As Apache Airflow expands beyond batch into real-time, event-driven architectures, data teams face a new set of challenges: duplicated DAG patterns, fragile Kafka-triggered workflows, and debugging cycles that happen too late—often in production.
In this session, we introduce a shift-left approach to pipeline reliability for environments combining Airflow with streaming platforms like Confluent. We’ll explore how event-driven pipelines increase complexity—and why traditional debugging and validation approaches no longer scale. You’ll see how IBM Bob, an AI-powered assistant for data engineers, brings real-time code review, refactoring guidance, and debugging insights directly into developer workflows.

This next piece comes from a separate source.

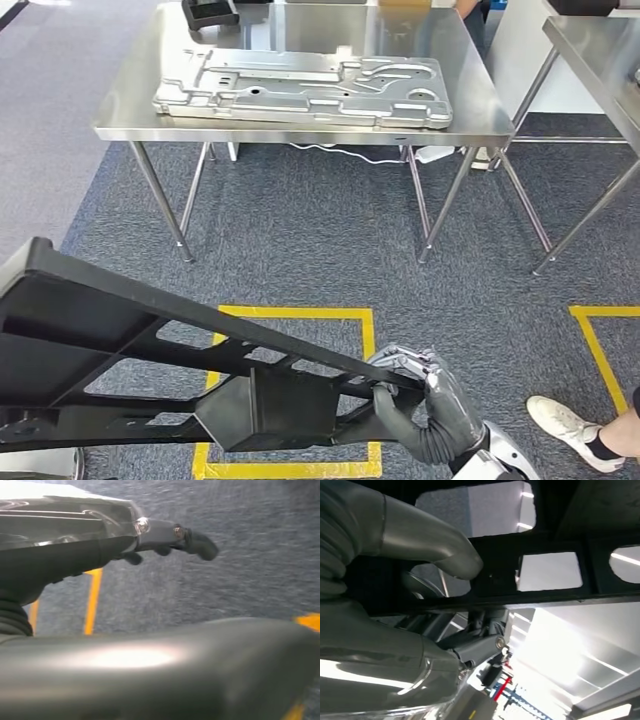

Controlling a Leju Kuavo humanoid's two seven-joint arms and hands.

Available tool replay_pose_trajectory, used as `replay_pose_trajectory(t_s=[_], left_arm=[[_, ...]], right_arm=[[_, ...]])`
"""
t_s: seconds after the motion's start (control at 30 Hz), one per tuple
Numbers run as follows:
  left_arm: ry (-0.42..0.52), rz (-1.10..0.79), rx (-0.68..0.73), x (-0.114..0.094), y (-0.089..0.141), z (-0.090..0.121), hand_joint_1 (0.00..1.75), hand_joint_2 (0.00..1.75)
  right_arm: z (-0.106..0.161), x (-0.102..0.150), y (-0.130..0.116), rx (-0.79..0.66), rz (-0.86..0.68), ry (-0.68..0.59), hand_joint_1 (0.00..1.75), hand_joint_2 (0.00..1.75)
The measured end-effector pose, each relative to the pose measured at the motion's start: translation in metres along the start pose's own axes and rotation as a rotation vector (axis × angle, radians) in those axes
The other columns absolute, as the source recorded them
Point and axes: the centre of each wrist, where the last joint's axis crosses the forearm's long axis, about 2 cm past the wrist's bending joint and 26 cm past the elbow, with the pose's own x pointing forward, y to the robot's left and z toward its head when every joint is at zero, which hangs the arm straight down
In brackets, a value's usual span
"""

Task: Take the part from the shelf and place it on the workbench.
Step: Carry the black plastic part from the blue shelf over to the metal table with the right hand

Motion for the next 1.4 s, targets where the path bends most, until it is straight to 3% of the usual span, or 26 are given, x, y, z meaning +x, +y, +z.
replay_pose_trajectory(t_s=[1.4], left_arm=[[-0.01,-0.012,-0.003,0.0042,0.0018,-0.0018,0.0,1.75]], right_arm=[[-0.008,0.0033,-0.0014,0.013,0.037,-0.124,1.75,1.75]])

From catching DAG anti-patterns early to improving consistency across batch and streaming pipelines, we’ll demonstrate how teams can prevent issues before they reach production.
We’ll also share practical patterns to: -Improve Airflow code quality across distributed teams -Standardize DAG development for batch and streaming use cases -Reduce MTTD (Mean Time to Detections) and MTTR (Mean Time To Resolution) -Automate DAG tracking across your enterprise through lineage graphs -Minimize technical debt as pipeline complexity grows
We’ll close with a preview of our hands-on workshop, where attendees can apply these concepts in a live lab—using AI to debug, optimize, and standardize Airflow pipelines in real-world scenarios.